ユウカが元カレの隆二の後をつけて登戸(のぼりと)までやってくると、隆二は女と待ち合わせをして団地の一室に消えていった。
目の前の表札には「AKATSUKI REIKO」という文字があった。その文字に付け足すように小さく「YOUKO」とある。どうやら、本来は親子2人暮らしの家のようだ。
隆二と女と子どもの3人が一緒に帰っている最中、ユウカは女の身なりをチェックしていた。ラフなボタンダウンのシャツにジーンズ。足元はたしか白スニーカー。メイクもさほどしてなかった。子どもの母親であることはたしかだろうけど、専業主婦にはみえない。おそらく時短か在宅でできる仕事をしている雰囲気があった。
“女”というだけで、ユウカの胸には何万匹ものアリが徘徊してるくらいムズムズとしていた。
名前はたしかに知っていた。隆二の知り合いであることには間違いない。
でもそれ以上のことが、どうにも思い出せない。
隆二との関係は? まさか……恋人?
もう一度、先ほどの光景を頭から引っ張り出す。
大きな口を開けて笑う飾りっ気のない女。人徳がありそうだ。ただ、あういう女は絶対に隆二のタイプじゃない。
隆二はおしゃれに気を使う女子が好きだった。定期的にネイルサロンに通うユウカの手をいつも褒めてくれた。隆二は美意識の高い女が好きなのだ。
隆二のタイプをユウカは熟知している。
ユウカと隆二が付き合ったきっかけは、隆二からの情熱的なアプローチだ。当時、ユウカは他に好きな男がいた。隆二はユーモアがあってイケメンだったけど、ユウカはあまり興味がなかった。というか、好きな男がいる時点で他の男は“その他のただの男”にすぎなかった。隆二はそのことを知っていたけど、会うたびにユウカに告白をした。もともと、押しに弱いユウカは、好きな男が別の女と結婚したと聞き、隆二の告白を受け入れた。
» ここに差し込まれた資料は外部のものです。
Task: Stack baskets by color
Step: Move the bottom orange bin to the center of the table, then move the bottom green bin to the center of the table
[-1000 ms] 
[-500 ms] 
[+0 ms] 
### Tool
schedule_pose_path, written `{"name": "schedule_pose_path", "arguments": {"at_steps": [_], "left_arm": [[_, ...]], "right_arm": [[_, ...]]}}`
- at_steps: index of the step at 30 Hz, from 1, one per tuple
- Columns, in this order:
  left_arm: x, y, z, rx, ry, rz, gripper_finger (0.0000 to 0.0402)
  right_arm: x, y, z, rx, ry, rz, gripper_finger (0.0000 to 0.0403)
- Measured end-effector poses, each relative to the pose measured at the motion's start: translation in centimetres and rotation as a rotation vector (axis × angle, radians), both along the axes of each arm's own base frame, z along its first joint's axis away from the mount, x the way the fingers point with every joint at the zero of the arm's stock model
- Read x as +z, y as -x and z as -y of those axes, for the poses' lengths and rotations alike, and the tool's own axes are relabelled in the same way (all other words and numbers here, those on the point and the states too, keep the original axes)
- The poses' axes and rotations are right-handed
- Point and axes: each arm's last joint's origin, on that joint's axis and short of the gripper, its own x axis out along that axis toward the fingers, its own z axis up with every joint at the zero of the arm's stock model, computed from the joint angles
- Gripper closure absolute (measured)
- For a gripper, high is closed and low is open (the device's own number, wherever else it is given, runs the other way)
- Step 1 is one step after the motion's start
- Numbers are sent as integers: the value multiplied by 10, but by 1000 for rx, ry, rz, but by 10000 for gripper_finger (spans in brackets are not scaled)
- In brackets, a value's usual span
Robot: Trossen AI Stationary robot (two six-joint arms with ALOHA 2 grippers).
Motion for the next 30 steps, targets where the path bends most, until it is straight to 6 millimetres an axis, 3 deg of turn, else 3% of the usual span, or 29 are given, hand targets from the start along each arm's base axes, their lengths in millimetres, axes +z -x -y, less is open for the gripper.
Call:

隆二と付き合うことを決めたユウカだったが妥協で選んだわけじゃなかった。付き合いだすとユウカは一気に隆二への気持ちが倍増した。“彼氏”というカテゴリーに入った男に尽くすのは、ユウカとしては本能だった。
私を選んでくれた男をがっかりさせるようなことは絶対にしたくない。" 恋人”になってからがユウカの本領発揮なのだ。プロ彼女という言葉が話題になったことがあったが、ユウカは自分こそがプロ彼女だと自負していた。
隆二が付き合う前に話していた好みの女性像をちゃんとユウカは守っていた。髪色は少し明るめの茶色。緩やかに巻かれたセミロング。横分けで前髪はちょっぴり長め。一番好きなスタイルは、女の子らしいワンピース。